→ **AIM OF THE EXERCISE**: The answer must be a bare number: the count of lines below that contain "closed".

→ **DATA FOR THIS TASK**:
════════════════════

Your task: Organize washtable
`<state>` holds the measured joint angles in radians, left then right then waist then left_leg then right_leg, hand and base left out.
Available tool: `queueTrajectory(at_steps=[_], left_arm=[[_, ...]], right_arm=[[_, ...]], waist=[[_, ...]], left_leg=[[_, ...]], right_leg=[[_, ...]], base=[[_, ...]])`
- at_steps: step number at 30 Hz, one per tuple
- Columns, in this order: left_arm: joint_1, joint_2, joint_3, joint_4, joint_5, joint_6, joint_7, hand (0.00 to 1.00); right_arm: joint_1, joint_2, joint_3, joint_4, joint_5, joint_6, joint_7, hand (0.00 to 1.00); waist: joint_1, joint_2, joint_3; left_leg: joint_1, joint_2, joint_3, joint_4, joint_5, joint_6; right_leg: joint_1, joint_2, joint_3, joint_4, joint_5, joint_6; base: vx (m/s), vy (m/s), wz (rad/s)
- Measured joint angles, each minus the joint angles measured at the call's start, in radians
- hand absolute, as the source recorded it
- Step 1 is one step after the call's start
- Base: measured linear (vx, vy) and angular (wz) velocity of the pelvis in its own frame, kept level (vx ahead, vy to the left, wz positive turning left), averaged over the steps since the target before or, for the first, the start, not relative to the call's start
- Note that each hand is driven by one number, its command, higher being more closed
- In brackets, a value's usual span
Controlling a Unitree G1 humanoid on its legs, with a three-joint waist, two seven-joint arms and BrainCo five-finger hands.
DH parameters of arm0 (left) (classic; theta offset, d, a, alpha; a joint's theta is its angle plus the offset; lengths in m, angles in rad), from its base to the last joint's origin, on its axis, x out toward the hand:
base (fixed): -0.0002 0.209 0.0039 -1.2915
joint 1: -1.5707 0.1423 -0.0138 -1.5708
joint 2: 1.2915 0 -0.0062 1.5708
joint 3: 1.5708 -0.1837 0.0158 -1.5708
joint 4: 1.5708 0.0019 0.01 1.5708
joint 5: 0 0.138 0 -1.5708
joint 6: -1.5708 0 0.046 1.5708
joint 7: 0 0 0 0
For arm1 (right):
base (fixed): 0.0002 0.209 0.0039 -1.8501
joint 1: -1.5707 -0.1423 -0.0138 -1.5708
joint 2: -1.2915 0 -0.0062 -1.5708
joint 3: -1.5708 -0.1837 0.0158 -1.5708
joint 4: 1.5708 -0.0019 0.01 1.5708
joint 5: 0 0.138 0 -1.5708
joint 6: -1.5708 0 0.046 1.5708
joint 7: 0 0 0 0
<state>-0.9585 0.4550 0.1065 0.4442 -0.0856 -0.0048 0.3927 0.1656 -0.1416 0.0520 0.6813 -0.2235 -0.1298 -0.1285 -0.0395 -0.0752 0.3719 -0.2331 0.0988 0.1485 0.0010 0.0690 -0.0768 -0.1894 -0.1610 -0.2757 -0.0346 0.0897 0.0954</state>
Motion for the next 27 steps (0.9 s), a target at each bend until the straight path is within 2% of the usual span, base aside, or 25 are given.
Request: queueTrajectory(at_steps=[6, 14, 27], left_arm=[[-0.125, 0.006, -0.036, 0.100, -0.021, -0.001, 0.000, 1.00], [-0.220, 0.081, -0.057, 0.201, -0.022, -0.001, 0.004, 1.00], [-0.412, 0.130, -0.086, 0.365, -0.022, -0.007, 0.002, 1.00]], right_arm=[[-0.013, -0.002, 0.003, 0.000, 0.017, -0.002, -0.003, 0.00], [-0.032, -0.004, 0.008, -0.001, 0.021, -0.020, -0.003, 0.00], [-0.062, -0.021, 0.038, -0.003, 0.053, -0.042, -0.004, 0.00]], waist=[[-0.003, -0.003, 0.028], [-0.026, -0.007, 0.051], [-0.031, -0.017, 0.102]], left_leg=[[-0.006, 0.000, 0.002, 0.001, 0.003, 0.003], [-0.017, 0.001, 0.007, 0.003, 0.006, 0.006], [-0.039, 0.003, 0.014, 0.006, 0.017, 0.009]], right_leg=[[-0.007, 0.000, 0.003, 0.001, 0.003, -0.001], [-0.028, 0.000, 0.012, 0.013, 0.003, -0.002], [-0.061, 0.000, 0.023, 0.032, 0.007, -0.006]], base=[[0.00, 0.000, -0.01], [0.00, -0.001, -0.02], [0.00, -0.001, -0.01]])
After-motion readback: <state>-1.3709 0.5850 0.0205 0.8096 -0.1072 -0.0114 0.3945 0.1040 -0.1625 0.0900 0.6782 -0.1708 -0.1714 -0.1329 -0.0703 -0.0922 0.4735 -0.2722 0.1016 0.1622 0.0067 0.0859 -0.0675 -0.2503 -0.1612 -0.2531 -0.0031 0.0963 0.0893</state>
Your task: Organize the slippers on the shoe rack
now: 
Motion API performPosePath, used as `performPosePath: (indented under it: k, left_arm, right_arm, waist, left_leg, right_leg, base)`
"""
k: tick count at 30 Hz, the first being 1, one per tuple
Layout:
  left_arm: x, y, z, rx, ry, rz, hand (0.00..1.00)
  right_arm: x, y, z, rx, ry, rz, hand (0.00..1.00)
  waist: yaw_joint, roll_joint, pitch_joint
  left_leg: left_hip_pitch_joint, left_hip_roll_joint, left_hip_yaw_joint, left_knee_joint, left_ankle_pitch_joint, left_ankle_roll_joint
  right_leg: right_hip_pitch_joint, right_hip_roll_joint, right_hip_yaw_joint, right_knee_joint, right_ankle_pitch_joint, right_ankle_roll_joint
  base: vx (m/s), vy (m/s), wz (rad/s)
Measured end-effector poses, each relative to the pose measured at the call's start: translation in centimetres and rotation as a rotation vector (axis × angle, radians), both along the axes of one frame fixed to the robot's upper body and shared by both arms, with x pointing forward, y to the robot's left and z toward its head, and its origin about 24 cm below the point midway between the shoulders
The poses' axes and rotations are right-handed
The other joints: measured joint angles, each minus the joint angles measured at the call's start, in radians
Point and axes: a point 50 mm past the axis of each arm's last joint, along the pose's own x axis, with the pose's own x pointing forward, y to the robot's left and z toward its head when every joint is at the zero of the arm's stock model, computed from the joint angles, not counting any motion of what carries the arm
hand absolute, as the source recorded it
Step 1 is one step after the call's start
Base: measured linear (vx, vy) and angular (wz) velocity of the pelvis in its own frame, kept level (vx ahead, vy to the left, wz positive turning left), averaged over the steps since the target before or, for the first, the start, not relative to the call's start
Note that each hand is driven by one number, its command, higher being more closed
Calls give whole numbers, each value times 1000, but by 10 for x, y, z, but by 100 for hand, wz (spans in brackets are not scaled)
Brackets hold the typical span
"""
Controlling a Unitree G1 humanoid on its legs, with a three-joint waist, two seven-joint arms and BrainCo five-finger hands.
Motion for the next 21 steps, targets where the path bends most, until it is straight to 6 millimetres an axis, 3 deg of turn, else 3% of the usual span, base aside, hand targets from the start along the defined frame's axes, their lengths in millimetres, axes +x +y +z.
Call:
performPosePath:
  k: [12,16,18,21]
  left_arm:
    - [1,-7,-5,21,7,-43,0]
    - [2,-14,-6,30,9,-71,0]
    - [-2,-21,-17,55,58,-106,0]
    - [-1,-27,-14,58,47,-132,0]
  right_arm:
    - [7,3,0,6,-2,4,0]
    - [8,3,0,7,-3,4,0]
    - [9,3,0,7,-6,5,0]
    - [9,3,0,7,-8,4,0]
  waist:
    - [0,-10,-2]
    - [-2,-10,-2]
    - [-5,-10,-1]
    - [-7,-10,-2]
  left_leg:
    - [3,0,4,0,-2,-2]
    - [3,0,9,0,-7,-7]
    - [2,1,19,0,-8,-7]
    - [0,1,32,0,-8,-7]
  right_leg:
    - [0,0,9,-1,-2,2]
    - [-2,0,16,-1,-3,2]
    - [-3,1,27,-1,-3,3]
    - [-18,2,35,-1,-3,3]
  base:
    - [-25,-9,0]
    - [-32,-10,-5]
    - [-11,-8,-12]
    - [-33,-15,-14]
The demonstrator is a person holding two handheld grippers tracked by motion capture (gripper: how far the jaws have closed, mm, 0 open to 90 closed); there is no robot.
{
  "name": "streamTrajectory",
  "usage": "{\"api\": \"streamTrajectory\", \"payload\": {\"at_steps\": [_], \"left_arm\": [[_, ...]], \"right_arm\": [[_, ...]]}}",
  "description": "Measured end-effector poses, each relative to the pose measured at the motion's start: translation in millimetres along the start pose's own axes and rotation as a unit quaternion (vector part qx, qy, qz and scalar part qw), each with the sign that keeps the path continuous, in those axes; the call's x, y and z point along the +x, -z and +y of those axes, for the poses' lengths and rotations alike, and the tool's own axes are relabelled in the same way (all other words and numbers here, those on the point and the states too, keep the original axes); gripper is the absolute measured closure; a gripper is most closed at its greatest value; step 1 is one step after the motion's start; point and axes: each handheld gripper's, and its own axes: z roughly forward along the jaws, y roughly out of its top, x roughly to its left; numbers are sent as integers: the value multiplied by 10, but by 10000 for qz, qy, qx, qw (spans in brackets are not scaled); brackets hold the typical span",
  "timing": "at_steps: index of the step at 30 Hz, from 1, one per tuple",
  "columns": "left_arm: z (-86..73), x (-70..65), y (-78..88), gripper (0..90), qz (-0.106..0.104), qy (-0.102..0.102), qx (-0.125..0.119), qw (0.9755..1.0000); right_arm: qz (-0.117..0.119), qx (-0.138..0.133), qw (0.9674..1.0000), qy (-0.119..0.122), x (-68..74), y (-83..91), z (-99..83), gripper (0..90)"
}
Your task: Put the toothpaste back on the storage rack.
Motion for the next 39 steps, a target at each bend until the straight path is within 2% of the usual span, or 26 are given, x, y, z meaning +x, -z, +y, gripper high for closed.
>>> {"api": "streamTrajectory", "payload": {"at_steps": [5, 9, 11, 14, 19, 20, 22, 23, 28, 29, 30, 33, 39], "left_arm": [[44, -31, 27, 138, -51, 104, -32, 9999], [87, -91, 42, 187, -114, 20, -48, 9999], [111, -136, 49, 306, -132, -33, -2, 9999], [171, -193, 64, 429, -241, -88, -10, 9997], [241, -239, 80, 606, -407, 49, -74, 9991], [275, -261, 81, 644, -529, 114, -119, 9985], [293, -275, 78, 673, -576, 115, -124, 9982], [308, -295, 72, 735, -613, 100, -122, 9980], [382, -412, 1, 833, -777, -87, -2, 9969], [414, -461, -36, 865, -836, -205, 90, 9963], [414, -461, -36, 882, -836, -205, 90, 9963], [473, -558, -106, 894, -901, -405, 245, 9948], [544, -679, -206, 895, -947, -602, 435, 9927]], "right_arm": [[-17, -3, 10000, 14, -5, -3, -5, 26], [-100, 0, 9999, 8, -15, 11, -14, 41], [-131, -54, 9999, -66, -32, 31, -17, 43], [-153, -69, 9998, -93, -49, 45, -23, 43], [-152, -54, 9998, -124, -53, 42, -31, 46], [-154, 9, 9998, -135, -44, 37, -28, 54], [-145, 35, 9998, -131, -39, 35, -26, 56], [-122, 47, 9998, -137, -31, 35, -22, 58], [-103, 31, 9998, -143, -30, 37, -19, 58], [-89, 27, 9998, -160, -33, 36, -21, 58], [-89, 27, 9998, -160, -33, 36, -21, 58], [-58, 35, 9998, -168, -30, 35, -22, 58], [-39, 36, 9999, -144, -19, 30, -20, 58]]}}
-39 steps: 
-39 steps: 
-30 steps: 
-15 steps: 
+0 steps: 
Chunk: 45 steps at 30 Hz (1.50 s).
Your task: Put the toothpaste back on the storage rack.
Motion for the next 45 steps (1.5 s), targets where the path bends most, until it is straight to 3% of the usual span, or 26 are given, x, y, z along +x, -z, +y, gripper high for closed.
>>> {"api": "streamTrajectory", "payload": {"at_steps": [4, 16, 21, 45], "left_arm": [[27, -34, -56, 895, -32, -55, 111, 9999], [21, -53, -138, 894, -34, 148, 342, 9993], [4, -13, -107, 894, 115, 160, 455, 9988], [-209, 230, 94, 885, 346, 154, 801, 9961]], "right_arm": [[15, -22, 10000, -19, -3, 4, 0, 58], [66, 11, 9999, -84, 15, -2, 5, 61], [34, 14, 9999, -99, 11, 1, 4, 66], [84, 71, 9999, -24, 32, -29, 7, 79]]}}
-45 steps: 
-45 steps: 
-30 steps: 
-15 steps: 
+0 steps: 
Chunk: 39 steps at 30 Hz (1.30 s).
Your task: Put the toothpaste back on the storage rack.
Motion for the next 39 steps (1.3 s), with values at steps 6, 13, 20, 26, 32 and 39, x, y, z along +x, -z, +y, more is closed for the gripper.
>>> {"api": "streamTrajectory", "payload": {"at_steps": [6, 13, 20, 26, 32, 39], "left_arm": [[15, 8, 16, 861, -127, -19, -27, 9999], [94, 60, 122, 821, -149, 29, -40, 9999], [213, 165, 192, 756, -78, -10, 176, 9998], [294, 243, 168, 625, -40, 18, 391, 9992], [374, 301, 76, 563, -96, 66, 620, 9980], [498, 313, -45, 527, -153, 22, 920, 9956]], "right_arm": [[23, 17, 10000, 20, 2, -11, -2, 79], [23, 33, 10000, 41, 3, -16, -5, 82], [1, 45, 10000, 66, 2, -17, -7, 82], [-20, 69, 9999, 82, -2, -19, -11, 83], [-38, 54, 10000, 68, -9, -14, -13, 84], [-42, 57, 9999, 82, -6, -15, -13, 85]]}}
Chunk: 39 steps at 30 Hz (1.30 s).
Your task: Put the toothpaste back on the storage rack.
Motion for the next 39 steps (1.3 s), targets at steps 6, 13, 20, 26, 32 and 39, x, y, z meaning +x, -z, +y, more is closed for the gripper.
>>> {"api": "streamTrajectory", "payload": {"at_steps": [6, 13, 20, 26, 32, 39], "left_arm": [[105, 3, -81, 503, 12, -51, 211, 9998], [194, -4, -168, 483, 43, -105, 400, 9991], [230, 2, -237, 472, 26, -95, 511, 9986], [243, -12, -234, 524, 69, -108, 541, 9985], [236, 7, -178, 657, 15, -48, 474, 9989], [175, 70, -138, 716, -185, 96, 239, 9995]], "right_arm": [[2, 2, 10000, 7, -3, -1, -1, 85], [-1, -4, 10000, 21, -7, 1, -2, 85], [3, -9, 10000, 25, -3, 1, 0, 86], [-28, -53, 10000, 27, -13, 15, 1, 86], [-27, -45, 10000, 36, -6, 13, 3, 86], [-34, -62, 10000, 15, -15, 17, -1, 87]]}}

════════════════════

→ **EXERCISE ANSWER**: 8